# [Work order]
Once you have read the data below, set it all down again exactly.

# [Information supplied]
↓↓↓
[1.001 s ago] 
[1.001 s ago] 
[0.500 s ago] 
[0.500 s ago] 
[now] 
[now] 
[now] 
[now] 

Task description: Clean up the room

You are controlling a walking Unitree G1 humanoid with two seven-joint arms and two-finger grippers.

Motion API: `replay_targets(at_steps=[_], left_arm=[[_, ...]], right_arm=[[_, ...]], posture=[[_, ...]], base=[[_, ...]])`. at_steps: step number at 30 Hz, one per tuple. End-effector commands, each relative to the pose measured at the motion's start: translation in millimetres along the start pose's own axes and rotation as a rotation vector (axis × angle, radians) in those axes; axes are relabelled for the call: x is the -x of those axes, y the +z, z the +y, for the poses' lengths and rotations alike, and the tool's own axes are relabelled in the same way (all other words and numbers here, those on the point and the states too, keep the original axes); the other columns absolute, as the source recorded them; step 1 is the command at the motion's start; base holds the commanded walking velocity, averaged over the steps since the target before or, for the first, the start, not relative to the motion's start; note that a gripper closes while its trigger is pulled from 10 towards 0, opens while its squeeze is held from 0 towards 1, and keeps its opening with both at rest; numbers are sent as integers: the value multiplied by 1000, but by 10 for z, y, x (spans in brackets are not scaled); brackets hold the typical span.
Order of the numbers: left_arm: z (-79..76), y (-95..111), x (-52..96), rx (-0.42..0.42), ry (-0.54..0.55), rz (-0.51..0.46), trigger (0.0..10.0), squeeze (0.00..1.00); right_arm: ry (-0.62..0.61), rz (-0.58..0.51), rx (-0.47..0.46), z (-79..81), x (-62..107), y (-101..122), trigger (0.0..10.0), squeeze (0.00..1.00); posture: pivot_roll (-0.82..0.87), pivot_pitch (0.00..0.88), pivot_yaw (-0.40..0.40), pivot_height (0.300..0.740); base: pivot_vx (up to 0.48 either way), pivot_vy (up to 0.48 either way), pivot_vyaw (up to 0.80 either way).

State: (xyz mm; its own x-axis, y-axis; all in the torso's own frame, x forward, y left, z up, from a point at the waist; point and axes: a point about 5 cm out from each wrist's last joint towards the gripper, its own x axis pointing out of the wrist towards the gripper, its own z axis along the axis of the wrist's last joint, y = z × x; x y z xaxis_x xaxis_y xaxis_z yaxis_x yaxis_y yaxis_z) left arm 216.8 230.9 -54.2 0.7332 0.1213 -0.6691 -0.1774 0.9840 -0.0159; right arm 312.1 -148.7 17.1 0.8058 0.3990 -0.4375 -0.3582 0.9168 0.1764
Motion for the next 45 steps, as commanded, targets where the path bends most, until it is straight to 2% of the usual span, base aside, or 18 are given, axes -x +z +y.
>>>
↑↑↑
# [Written response]
[1.001 s ago] 
[1.001 s ago] 
[0.500 s ago] 
[0.500 s ago] 
[now] 
[now] 
[now] 
[now] 

Task description: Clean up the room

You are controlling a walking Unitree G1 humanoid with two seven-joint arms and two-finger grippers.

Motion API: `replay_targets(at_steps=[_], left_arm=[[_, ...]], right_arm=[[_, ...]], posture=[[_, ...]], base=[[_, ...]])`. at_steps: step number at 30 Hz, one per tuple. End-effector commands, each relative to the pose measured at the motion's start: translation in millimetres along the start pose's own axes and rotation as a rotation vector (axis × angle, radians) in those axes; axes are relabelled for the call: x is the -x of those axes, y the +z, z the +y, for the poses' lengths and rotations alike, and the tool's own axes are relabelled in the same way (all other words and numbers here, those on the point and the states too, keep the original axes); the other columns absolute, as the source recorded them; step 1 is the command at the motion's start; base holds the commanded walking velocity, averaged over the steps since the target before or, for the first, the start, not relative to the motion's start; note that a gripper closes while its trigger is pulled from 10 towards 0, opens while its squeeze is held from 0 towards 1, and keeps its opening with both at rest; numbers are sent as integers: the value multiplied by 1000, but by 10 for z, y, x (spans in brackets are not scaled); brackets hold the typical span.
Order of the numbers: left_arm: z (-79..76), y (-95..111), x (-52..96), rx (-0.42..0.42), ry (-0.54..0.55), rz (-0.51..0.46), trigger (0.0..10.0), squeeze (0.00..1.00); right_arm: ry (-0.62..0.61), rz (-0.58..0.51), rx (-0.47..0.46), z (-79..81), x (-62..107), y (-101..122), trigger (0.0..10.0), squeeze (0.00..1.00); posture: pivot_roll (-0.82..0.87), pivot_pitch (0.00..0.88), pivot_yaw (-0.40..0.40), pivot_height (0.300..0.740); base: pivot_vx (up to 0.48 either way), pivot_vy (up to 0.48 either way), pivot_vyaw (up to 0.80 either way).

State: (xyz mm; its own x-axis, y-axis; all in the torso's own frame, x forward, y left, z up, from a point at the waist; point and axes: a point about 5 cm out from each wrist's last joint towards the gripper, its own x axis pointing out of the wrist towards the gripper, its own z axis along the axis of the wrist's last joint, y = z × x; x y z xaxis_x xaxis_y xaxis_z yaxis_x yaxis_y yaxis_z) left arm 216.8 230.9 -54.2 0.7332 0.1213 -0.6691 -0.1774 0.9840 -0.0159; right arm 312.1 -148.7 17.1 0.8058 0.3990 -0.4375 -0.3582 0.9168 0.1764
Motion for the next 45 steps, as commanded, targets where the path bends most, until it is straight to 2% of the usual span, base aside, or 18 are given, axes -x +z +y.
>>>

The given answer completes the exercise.